---------- INFORMATION SHOWN ----------
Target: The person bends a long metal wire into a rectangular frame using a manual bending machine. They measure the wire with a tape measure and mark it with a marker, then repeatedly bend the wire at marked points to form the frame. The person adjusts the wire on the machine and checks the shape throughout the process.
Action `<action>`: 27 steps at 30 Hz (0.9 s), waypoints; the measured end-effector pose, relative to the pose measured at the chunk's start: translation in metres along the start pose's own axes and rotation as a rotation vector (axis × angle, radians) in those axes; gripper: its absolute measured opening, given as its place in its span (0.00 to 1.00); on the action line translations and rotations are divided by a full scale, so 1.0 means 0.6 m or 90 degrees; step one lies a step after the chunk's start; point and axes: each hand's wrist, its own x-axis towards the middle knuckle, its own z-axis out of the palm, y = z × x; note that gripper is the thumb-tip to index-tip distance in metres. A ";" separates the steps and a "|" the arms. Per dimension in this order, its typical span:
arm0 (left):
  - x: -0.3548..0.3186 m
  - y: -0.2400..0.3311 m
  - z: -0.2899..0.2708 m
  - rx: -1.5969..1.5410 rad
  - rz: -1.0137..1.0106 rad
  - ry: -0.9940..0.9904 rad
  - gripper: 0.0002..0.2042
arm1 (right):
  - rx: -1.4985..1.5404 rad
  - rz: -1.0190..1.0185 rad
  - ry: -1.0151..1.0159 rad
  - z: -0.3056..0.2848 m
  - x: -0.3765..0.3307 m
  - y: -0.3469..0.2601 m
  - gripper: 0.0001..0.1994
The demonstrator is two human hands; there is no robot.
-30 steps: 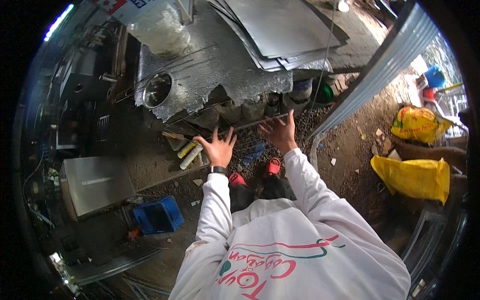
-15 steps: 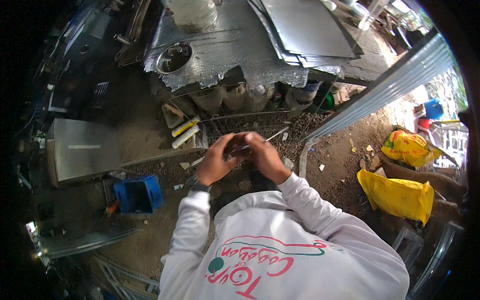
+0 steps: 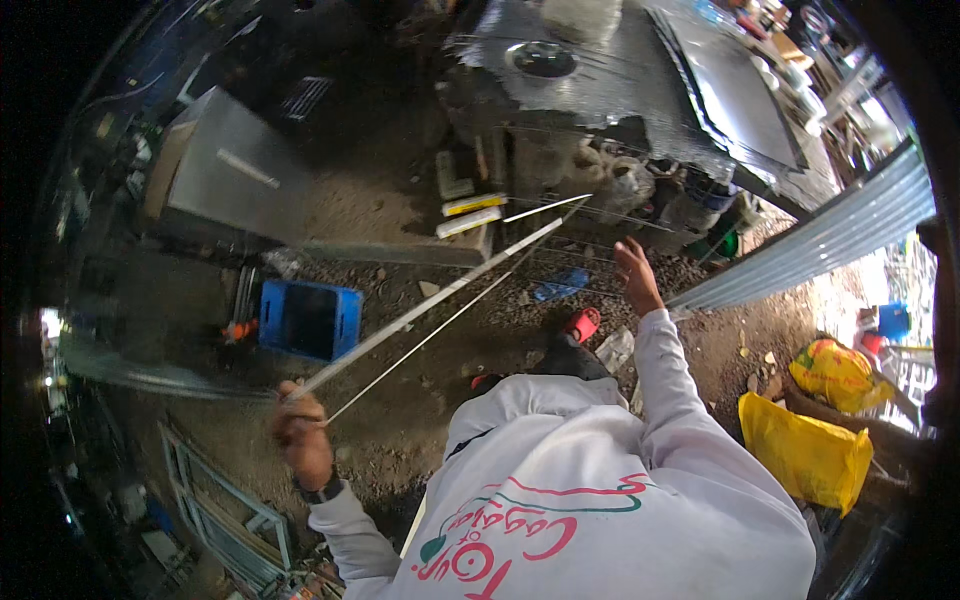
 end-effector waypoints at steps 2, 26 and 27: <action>0.004 0.036 -0.068 -0.126 -0.036 0.029 0.12 | 0.051 -0.072 -0.118 0.080 0.001 -0.023 0.39; -0.150 -0.029 -0.332 -0.162 -0.422 0.402 0.10 | 0.002 -0.168 -0.382 0.382 -0.126 -0.234 0.21; -0.152 -0.030 -0.329 -0.155 -0.423 0.387 0.09 | 0.013 -0.161 -0.394 0.377 -0.123 -0.239 0.20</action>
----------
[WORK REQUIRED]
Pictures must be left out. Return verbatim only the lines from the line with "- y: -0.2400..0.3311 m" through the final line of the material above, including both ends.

[TASK RESULT]
  - y: -0.2400..0.3311 m
  - z: -0.2899..0.2708 m
  - rx: -1.5969..1.5410 rad
  - rz: -1.0137..1.0106 rad
  - ry: -0.9940..0.9904 rad
  - gripper: 0.0002..0.2042
arm1 (right):
  - rx: -1.4985..1.5404 rad
  - rz: -1.0190..1.0185 rad
  - ry: -1.0151..1.0159 rad
  - z: -0.3056..0.2848 m
  - x: -0.3765..0.3307 m
  - y: -0.3469..0.2601 m
  - gripper: 0.0001..0.1994
The demonstrator is two human hands; there is no robot.
-30 steps: 
-15 steps: 
+0 steps: 
 end-effector waypoints at steps 2, 26 and 27: <action>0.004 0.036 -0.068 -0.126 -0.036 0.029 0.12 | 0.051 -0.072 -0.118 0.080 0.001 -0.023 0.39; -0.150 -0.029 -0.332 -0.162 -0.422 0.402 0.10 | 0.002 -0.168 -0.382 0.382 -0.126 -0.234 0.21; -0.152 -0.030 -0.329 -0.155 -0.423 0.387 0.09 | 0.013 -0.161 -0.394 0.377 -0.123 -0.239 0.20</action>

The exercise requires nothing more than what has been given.